Hyundai doesn’t take “no” for an answer. When told it cannot do something, like become a major player in the American car market, or like guarantee powertrains against defect for 10 years or 100,000 miles, or like build and sell a luxury car without a luxury brand, the ginormous Korean automaker simply goes ahead and does it, flipping an enormous finger at naysayers and the establishment.

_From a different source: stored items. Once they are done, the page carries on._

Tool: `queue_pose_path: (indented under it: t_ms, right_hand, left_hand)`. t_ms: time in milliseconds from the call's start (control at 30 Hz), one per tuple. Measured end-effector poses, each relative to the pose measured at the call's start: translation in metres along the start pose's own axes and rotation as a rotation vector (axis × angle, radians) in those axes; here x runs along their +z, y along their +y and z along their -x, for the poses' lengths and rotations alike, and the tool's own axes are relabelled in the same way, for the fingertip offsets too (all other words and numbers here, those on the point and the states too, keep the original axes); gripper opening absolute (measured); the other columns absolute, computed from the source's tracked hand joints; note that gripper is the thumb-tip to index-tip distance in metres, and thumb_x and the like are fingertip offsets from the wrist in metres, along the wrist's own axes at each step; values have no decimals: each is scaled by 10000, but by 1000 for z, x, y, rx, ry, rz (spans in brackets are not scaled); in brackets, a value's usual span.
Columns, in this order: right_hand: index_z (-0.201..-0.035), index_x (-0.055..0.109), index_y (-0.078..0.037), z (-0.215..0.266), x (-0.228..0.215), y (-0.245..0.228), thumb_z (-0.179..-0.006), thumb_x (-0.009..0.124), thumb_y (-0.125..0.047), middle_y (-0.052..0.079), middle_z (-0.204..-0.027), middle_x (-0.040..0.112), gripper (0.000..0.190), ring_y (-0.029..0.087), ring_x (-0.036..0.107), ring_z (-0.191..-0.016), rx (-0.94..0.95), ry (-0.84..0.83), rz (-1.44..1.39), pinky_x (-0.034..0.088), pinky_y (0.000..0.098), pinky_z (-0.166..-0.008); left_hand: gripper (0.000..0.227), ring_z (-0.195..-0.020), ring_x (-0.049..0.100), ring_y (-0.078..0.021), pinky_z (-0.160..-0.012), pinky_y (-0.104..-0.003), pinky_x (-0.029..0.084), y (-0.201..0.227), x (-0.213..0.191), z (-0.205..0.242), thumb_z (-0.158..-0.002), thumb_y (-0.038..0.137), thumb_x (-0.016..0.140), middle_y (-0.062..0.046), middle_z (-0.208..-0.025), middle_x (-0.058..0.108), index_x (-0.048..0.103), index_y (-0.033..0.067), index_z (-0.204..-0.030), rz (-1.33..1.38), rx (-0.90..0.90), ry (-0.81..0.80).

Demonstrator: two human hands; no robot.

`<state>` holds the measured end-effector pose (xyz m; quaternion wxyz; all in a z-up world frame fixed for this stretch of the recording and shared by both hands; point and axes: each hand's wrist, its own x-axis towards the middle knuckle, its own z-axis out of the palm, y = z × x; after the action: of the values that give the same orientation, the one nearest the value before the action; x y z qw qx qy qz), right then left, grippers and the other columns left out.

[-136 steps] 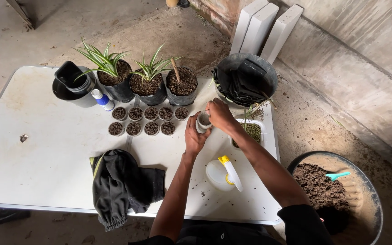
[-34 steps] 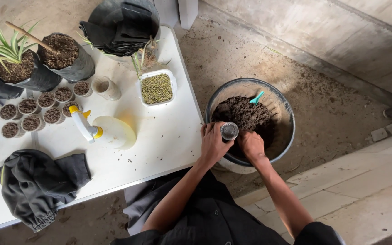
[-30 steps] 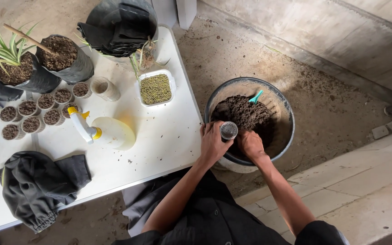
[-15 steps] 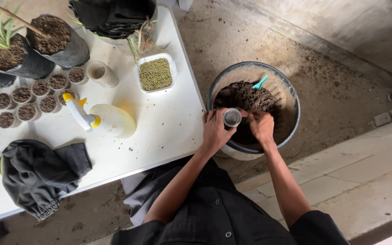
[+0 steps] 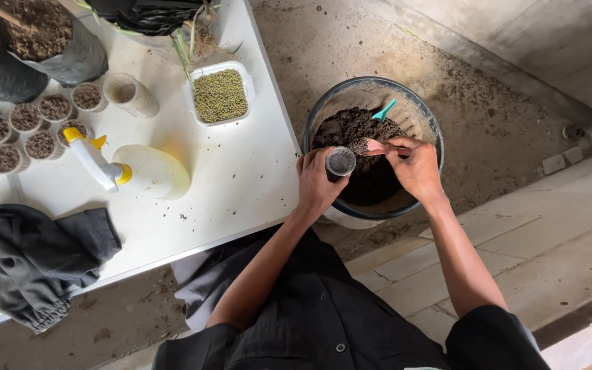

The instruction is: Filling small plastic cups with soil from a bucket and planting seeds in them on a workspace table.

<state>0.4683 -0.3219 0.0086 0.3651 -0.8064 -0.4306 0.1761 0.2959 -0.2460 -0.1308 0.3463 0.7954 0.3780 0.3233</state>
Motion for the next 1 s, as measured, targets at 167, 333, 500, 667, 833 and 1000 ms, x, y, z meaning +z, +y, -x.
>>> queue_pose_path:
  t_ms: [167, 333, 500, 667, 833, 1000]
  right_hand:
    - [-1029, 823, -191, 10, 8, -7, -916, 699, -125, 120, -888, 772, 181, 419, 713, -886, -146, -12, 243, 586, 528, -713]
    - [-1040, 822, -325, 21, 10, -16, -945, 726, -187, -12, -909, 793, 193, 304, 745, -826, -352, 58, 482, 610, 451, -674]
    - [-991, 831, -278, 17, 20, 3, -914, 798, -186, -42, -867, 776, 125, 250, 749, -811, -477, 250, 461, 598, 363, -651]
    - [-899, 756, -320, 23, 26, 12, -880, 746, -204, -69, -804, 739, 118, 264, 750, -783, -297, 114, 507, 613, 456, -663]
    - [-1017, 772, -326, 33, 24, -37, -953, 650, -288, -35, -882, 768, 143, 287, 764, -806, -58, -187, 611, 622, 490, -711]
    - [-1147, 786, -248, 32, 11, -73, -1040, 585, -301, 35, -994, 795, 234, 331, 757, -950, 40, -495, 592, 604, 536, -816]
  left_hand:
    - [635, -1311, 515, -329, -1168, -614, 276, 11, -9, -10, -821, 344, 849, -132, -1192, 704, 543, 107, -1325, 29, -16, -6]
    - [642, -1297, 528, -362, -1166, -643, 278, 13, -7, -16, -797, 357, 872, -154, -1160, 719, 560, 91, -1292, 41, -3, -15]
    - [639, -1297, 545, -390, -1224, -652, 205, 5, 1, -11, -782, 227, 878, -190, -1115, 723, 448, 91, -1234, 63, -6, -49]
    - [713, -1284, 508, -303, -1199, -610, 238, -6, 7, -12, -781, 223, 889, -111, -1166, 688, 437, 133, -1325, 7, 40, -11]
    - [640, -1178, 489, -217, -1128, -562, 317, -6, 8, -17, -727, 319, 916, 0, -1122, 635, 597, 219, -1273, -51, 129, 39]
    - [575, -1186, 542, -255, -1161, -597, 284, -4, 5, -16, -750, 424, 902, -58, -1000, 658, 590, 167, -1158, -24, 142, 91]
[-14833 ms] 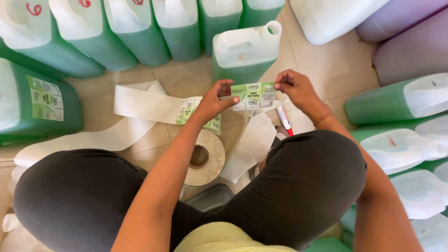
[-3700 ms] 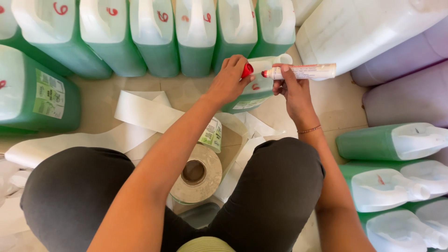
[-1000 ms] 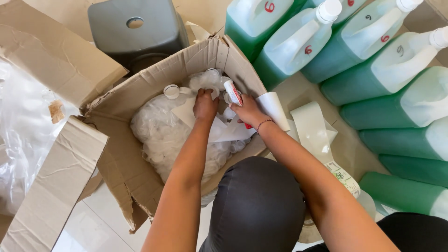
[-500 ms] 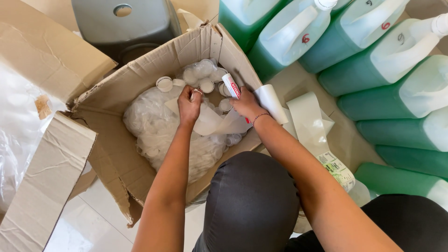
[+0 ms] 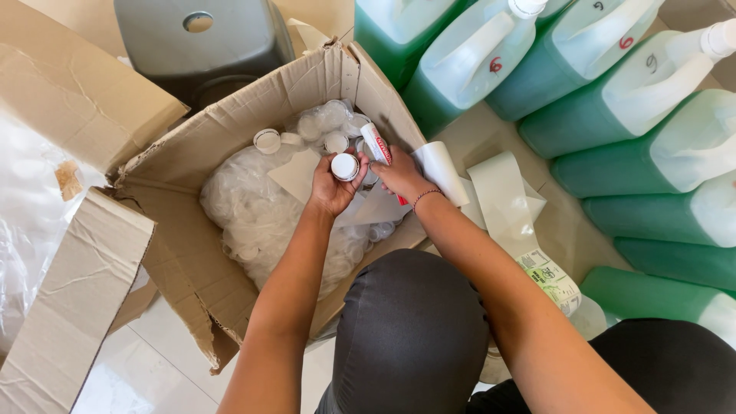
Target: The person applies labels to plastic jugs, marks the caps with a marker, and screws the caps onto the jugs. They then organize the jugs into rows and continue capping them with lids taken from a cardboard box.
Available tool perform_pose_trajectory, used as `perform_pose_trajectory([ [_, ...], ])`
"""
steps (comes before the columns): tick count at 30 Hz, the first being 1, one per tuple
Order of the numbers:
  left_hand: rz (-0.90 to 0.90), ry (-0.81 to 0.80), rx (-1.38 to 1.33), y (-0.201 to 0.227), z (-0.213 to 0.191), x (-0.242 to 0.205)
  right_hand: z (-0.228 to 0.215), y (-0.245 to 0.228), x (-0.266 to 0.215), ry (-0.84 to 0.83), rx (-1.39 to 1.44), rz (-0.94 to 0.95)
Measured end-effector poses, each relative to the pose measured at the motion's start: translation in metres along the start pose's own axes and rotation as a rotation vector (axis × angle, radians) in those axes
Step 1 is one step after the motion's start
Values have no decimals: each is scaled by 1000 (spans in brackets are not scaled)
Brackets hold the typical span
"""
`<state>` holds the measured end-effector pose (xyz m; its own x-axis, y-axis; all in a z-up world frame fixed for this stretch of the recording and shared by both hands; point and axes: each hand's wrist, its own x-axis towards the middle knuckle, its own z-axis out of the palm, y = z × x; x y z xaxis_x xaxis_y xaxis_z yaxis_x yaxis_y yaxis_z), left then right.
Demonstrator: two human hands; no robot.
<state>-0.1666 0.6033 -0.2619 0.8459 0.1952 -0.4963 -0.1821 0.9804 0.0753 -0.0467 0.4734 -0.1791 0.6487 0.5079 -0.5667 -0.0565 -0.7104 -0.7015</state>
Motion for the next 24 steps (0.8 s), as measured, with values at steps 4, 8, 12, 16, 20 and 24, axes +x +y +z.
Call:
perform_pose_trajectory([
  [4, 71, -45, -43, 5, 7, -6, 0, -14, -10, -30, 46, -4],
  [8, 97, -158, -102, 17, 29, -23, -1, -44, -32, -99, 257, -56],
  [12, -72, -469, -245, 21, 64, -43, -21, -76, -70, -212, 509, -218],
  [16, 30, -662, 127, 14, 121, -68, -58, -101, -111, -199, 602, -354],
  [20, 263, -775, 795, 1, 190, -96, -111, -104, -149, -85, 647, -386],
  [24, 535, -870, 1147, -28, 232, -115, -140, -84, -173, -11, 600, -406],
])
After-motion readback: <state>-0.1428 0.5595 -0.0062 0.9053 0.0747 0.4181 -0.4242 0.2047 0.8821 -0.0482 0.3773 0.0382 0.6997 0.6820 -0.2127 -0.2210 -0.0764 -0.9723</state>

I like that attitude. And it’s one reason I like the Hyundai Genesis Coupe.
Don’t confuse the Genesis Coupe with the Genesis Sedan. While the two cars are built off a common rear-drive platform and share certain components, the 4-door model is a far more refined and luxurious vehicle than the rough-around-the-edges 2-door model. The result is a car without direct competitors.
Several models do, however, pass within the Genesis Coupe’s orbit. The Hyundai is book-ended by two-seaters in the form of the Scion FR-S/Subaru BRZ twins and the Nissan 370Z, and could be considered a Korean translation of the Chevy Camaro and Ford Mustang.
To keep its sport coupe fresh, Hyundai made several changes to the 2013 Genesis Coupe, not the least of which involved increasing horsepower, torque, and performance. The car receives new styling, an upgraded interior, and available Blue Link telematics service. Additionally, a new 8-speed automatic transmission debuts, suspension and steering modifications aim to improve ride and handling, and the stability control system now offers three different stages, including full-off.
I don’t recommend choosing that setting, unless you’re on a broad, flat piece of pavement without, say, parking blocks and light fixtures. Get my drift?